Required action: Once the line with "Would you kindly give the mask of the right gripper right" is found in the entries below, repeat it and each following line exactly, up to and including the line with "Would you kindly give the mask of the left". Add no other lines.

Recorded data:
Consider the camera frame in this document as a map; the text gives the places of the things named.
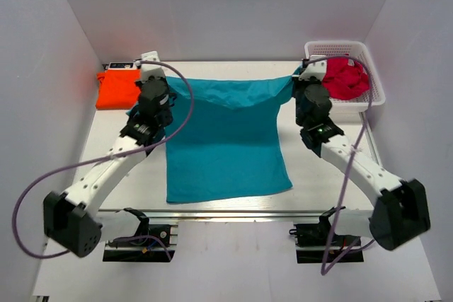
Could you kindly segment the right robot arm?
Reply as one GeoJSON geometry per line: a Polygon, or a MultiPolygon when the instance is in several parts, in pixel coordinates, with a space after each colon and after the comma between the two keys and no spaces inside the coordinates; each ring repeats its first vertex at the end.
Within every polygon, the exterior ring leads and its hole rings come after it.
{"type": "Polygon", "coordinates": [[[305,147],[330,163],[368,198],[373,209],[350,210],[342,204],[320,215],[314,237],[334,245],[344,236],[366,237],[385,250],[399,246],[431,228],[425,187],[404,180],[359,151],[329,117],[326,88],[315,77],[292,79],[296,123],[305,147]]]}

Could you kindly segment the white plastic basket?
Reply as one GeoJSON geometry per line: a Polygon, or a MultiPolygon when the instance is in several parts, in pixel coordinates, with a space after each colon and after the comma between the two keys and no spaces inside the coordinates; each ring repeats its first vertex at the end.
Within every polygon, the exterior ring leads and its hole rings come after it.
{"type": "Polygon", "coordinates": [[[338,100],[332,98],[335,112],[364,112],[368,105],[379,106],[384,104],[384,90],[367,47],[364,43],[354,40],[314,40],[304,46],[305,56],[313,59],[314,56],[344,55],[348,59],[361,64],[369,77],[369,90],[360,97],[352,100],[338,100]]]}

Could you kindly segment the teal t-shirt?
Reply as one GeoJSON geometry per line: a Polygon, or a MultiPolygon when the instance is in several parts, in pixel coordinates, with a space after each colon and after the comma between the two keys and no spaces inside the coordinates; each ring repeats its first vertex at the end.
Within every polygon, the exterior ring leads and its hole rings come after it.
{"type": "Polygon", "coordinates": [[[292,97],[292,78],[167,79],[177,95],[167,141],[166,201],[206,202],[277,194],[292,188],[277,116],[292,97]]]}

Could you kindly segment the blue label sticker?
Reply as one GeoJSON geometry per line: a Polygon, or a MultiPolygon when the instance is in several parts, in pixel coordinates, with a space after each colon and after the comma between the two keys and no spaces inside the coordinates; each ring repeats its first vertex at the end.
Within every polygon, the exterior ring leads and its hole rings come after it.
{"type": "Polygon", "coordinates": [[[108,69],[136,69],[134,62],[111,62],[108,69]]]}

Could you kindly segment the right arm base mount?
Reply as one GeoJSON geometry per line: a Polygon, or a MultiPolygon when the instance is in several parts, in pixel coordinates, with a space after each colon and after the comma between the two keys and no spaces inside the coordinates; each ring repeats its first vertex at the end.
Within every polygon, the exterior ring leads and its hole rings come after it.
{"type": "MultiPolygon", "coordinates": [[[[296,245],[296,259],[298,264],[321,264],[323,252],[326,248],[328,233],[331,223],[328,218],[336,212],[333,207],[320,215],[316,223],[296,223],[290,230],[289,235],[293,237],[296,245]]],[[[352,250],[340,259],[340,262],[364,262],[361,248],[361,240],[354,241],[357,236],[333,235],[331,247],[328,251],[327,263],[331,263],[348,246],[354,244],[352,250]]]]}

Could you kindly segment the orange folded t-shirt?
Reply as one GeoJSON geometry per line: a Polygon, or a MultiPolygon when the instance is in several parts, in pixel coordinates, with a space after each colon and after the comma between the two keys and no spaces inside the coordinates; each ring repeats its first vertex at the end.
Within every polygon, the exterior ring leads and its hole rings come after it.
{"type": "Polygon", "coordinates": [[[138,98],[140,89],[136,85],[140,73],[138,69],[109,69],[97,73],[98,99],[97,110],[130,109],[138,98]]]}

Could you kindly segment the pink crumpled t-shirt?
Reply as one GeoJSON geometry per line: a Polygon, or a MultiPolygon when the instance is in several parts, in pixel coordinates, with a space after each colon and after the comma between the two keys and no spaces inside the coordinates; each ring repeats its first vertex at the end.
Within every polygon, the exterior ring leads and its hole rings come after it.
{"type": "Polygon", "coordinates": [[[369,77],[363,66],[351,59],[329,59],[322,84],[330,97],[352,100],[369,90],[369,77]]]}

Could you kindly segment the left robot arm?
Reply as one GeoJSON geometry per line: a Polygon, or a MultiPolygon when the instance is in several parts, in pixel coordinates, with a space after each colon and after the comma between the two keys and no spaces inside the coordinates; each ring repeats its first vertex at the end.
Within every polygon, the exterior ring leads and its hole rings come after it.
{"type": "Polygon", "coordinates": [[[136,165],[146,159],[165,136],[175,94],[165,77],[138,81],[138,102],[127,124],[108,152],[76,184],[60,194],[49,193],[43,201],[45,235],[78,257],[90,254],[97,244],[129,239],[135,245],[149,238],[149,218],[141,211],[124,208],[101,216],[102,203],[136,165]]]}

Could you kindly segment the aluminium front rail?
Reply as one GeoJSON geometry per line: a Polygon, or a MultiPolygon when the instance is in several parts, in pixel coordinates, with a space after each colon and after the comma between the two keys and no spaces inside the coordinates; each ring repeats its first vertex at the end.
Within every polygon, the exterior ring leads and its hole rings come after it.
{"type": "Polygon", "coordinates": [[[308,220],[309,223],[318,221],[324,210],[168,210],[168,209],[142,209],[154,223],[162,220],[162,223],[172,221],[199,221],[199,222],[272,222],[272,221],[292,221],[296,223],[308,220]]]}

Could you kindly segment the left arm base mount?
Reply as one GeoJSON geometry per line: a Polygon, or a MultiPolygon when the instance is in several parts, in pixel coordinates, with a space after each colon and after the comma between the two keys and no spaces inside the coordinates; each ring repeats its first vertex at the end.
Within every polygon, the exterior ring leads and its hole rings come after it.
{"type": "Polygon", "coordinates": [[[176,252],[178,223],[132,208],[102,211],[104,262],[169,263],[176,252]]]}

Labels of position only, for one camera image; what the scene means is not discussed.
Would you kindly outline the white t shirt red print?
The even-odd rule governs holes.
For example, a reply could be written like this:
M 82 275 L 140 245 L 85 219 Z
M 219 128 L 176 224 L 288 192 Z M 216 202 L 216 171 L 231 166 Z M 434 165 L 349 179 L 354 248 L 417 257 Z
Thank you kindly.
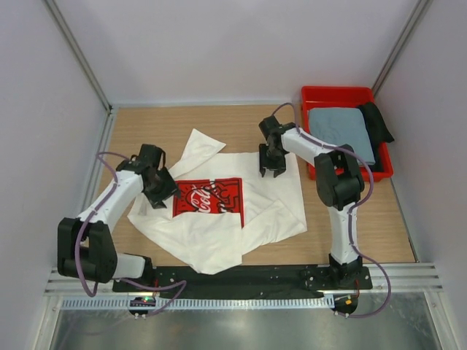
M 180 195 L 154 209 L 144 195 L 128 219 L 152 242 L 198 273 L 240 265 L 245 254 L 307 230 L 296 156 L 287 170 L 261 176 L 257 152 L 224 153 L 225 144 L 192 130 L 169 170 Z

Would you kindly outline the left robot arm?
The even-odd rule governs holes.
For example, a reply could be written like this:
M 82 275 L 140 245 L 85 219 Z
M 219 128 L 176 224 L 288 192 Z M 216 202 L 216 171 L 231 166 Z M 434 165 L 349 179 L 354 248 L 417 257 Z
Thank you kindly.
M 150 258 L 118 253 L 112 232 L 135 198 L 162 209 L 165 201 L 179 193 L 166 167 L 166 153 L 155 145 L 143 144 L 137 155 L 124 157 L 112 170 L 112 181 L 94 203 L 77 217 L 59 222 L 58 273 L 102 284 L 128 279 L 138 291 L 149 290 L 155 282 Z

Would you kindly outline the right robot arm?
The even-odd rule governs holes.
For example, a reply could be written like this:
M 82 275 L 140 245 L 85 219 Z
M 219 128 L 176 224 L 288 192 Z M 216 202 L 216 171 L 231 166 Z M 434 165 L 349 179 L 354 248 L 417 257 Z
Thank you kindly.
M 328 278 L 336 288 L 356 288 L 363 258 L 356 245 L 356 207 L 364 190 L 363 176 L 353 148 L 325 143 L 295 123 L 281 124 L 274 115 L 259 123 L 265 143 L 259 145 L 259 171 L 273 177 L 285 173 L 286 155 L 312 164 L 317 194 L 328 207 L 332 244 L 328 255 Z

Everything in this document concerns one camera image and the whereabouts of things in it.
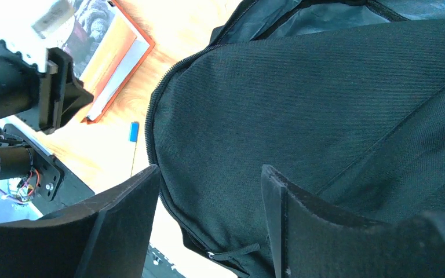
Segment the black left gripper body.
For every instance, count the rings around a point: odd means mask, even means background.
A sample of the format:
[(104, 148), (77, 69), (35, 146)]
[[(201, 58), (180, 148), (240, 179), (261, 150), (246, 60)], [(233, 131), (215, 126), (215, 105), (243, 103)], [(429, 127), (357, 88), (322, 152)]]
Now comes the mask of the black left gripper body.
[(31, 97), (31, 107), (23, 112), (23, 122), (35, 131), (52, 134), (74, 115), (72, 58), (54, 47), (48, 50), (46, 65), (38, 91)]

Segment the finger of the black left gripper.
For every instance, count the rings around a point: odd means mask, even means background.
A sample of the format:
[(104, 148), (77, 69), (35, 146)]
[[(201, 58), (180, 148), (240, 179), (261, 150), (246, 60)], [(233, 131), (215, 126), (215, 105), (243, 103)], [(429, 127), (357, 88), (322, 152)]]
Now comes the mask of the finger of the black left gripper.
[(94, 96), (75, 76), (66, 77), (59, 86), (59, 101), (55, 112), (55, 128), (64, 127), (83, 107), (92, 103)]

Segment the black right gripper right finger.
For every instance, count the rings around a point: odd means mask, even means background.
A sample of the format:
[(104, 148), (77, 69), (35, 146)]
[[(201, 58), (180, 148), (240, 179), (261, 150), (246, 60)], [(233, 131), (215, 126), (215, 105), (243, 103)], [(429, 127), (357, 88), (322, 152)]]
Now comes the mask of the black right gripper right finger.
[(274, 167), (261, 172), (276, 277), (445, 277), (445, 213), (399, 224), (348, 212)]

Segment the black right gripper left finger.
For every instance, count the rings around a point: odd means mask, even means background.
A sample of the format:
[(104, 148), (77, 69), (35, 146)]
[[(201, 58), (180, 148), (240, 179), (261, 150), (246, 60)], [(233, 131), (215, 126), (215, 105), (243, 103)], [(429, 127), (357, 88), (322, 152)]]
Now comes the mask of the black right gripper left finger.
[(0, 224), (0, 277), (141, 277), (159, 167), (37, 220)]

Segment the orange cover book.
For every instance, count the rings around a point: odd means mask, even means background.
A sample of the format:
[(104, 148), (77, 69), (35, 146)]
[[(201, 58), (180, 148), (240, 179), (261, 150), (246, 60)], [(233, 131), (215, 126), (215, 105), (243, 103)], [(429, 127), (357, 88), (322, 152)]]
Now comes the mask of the orange cover book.
[(98, 122), (154, 48), (118, 1), (71, 1), (74, 15), (62, 25), (57, 45), (74, 61), (74, 74), (94, 100), (83, 117)]

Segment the black student backpack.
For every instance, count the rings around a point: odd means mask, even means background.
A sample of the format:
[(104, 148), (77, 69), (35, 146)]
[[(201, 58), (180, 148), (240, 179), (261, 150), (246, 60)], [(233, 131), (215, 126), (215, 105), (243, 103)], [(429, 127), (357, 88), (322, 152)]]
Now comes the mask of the black student backpack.
[(184, 245), (238, 277), (276, 277), (266, 164), (372, 220), (445, 213), (445, 1), (243, 1), (145, 137)]

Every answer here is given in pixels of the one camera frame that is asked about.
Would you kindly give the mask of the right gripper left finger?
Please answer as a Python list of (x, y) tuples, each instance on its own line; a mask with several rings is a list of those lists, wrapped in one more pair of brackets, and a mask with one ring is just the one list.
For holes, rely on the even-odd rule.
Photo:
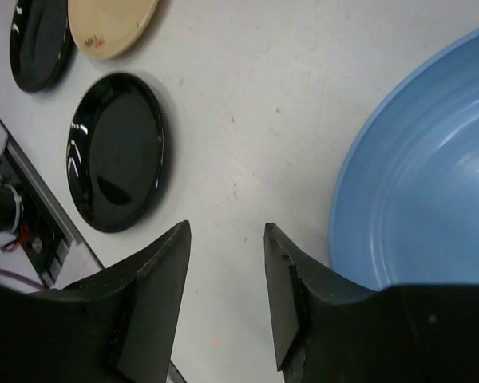
[(191, 251), (182, 221), (58, 290), (0, 286), (0, 382), (163, 382)]

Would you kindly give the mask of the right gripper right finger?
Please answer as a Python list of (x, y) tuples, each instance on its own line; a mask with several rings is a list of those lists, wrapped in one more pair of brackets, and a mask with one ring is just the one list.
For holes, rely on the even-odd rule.
[(479, 285), (374, 291), (275, 224), (264, 261), (277, 370), (287, 382), (479, 382)]

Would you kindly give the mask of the blue plastic plate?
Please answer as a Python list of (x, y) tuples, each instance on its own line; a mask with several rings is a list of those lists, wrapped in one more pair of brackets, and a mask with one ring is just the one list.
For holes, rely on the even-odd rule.
[(373, 111), (339, 171), (331, 269), (372, 290), (479, 285), (479, 28)]

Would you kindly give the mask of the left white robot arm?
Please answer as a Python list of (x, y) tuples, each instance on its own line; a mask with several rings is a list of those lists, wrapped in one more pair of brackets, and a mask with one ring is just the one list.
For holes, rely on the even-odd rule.
[(0, 232), (14, 233), (22, 215), (22, 197), (9, 185), (0, 186)]

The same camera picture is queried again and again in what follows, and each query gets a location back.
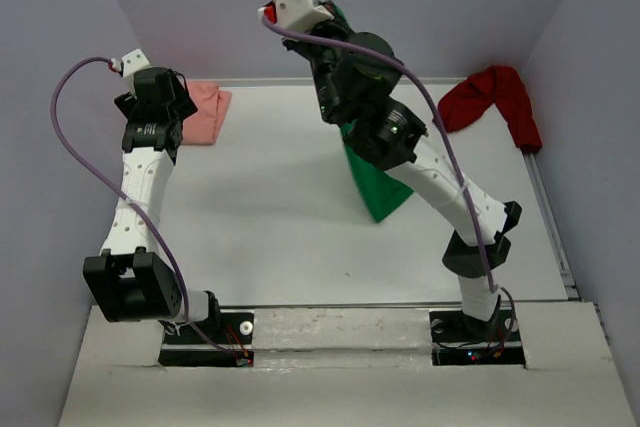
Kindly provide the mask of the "green t-shirt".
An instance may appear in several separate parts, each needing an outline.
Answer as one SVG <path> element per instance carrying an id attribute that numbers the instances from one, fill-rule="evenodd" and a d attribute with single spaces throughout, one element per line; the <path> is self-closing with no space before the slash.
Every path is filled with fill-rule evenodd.
<path id="1" fill-rule="evenodd" d="M 370 50 L 340 42 L 342 45 L 338 48 L 364 55 Z M 384 104 L 368 108 L 349 124 L 336 126 L 358 192 L 373 220 L 379 223 L 412 194 L 409 187 L 390 177 L 388 170 L 416 159 L 413 149 L 418 137 L 425 132 L 424 124 L 408 107 L 394 99 L 391 92 Z"/>

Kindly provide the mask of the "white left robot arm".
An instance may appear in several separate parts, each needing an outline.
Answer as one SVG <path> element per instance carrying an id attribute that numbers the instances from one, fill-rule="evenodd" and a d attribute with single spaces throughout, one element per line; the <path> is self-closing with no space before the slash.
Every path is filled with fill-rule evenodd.
<path id="1" fill-rule="evenodd" d="M 83 276 L 107 321 L 154 320 L 170 331 L 186 326 L 195 339 L 209 342 L 222 327 L 218 300 L 210 291 L 187 290 L 159 238 L 183 122 L 196 106 L 172 69 L 147 66 L 127 78 L 130 92 L 115 100 L 127 119 L 118 202 L 100 253 L 85 259 Z"/>

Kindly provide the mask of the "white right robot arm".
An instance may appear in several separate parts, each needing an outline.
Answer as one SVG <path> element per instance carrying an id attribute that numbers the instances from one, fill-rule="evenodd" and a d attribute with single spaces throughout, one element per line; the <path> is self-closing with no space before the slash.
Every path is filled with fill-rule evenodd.
<path id="1" fill-rule="evenodd" d="M 450 141 L 440 153 L 426 123 L 392 92 L 408 71 L 382 37 L 354 30 L 332 2 L 278 1 L 273 21 L 284 46 L 311 68 L 322 120 L 379 177 L 417 194 L 453 228 L 442 262 L 458 280 L 457 327 L 470 341 L 492 341 L 507 293 L 492 275 L 511 247 L 506 234 L 519 221 L 516 202 L 488 195 L 462 171 Z"/>

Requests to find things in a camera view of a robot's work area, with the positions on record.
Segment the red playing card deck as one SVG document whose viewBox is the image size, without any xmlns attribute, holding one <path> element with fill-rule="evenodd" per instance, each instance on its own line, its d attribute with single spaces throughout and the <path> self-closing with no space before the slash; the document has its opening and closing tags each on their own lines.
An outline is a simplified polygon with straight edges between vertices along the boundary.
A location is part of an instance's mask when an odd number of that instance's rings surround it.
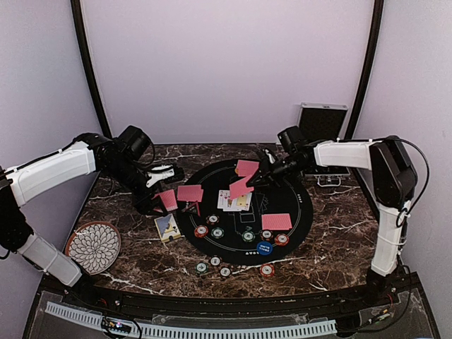
<svg viewBox="0 0 452 339">
<path fill-rule="evenodd" d="M 178 209 L 174 189 L 166 190 L 155 194 L 155 198 L 160 197 L 168 212 Z"/>
</svg>

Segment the triangular red dealer button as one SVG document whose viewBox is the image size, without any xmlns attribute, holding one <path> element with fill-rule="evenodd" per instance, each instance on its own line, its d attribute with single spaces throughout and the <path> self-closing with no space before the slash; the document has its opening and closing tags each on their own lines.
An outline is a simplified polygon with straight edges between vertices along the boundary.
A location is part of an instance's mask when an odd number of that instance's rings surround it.
<svg viewBox="0 0 452 339">
<path fill-rule="evenodd" d="M 197 215 L 198 217 L 201 216 L 199 203 L 197 201 L 189 202 L 188 205 L 182 209 L 182 212 L 183 213 L 190 213 L 192 215 Z"/>
</svg>

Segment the two of diamonds card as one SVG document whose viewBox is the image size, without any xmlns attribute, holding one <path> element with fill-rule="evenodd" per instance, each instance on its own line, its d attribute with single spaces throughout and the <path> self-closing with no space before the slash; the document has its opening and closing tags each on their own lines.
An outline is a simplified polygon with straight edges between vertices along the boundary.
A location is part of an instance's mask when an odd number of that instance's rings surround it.
<svg viewBox="0 0 452 339">
<path fill-rule="evenodd" d="M 248 211 L 250 209 L 251 206 L 251 198 L 252 198 L 252 193 L 249 192 L 247 194 L 241 195 L 239 197 L 237 197 L 234 202 L 235 202 L 235 206 L 237 207 L 238 210 L 240 211 Z"/>
</svg>

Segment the green poker chip stack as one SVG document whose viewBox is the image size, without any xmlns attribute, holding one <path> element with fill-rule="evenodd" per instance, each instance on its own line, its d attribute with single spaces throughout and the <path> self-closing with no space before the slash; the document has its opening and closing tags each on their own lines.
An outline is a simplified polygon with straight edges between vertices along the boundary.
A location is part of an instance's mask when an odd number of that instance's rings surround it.
<svg viewBox="0 0 452 339">
<path fill-rule="evenodd" d="M 208 272 L 208 265 L 204 262 L 197 263 L 195 266 L 195 271 L 197 274 L 204 274 Z"/>
</svg>

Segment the blue small blind button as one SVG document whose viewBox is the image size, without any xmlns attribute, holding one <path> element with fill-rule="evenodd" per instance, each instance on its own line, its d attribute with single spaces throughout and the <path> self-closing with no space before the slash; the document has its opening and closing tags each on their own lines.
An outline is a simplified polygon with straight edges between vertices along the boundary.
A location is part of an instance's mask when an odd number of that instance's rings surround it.
<svg viewBox="0 0 452 339">
<path fill-rule="evenodd" d="M 259 242 L 256 245 L 256 251 L 259 255 L 268 256 L 273 252 L 273 245 L 270 242 Z"/>
</svg>

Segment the red poker chip stack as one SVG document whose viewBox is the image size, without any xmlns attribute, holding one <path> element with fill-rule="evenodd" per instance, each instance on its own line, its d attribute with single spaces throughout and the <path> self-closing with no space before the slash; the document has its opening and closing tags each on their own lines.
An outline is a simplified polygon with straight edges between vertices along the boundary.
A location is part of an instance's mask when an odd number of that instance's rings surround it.
<svg viewBox="0 0 452 339">
<path fill-rule="evenodd" d="M 261 265 L 261 267 L 259 268 L 259 272 L 263 277 L 269 278 L 275 275 L 275 268 L 273 264 L 266 263 Z"/>
</svg>

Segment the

Written answer:
Would you kindly give the mask of the right gripper right finger?
Please answer as a Python list of (x, y) tuples, each instance on its own line; a mask with several rings is a list of those lists, wrapped in one more pair of brackets, and a mask with one ring is just the one list.
For holes, rely on the even-odd rule.
[(479, 285), (374, 291), (275, 224), (264, 261), (277, 370), (287, 382), (479, 382)]

Would you kindly give the mask of the blue plastic plate?
Please answer as a Python list of (x, y) tuples, each instance on its own line; a mask with several rings is a list of those lists, wrapped in one more pair of brackets, and a mask with one ring is just the one list.
For holes, rely on the even-odd rule.
[(373, 111), (339, 171), (331, 269), (372, 290), (479, 285), (479, 28)]

Would you kindly give the mask of the left white robot arm?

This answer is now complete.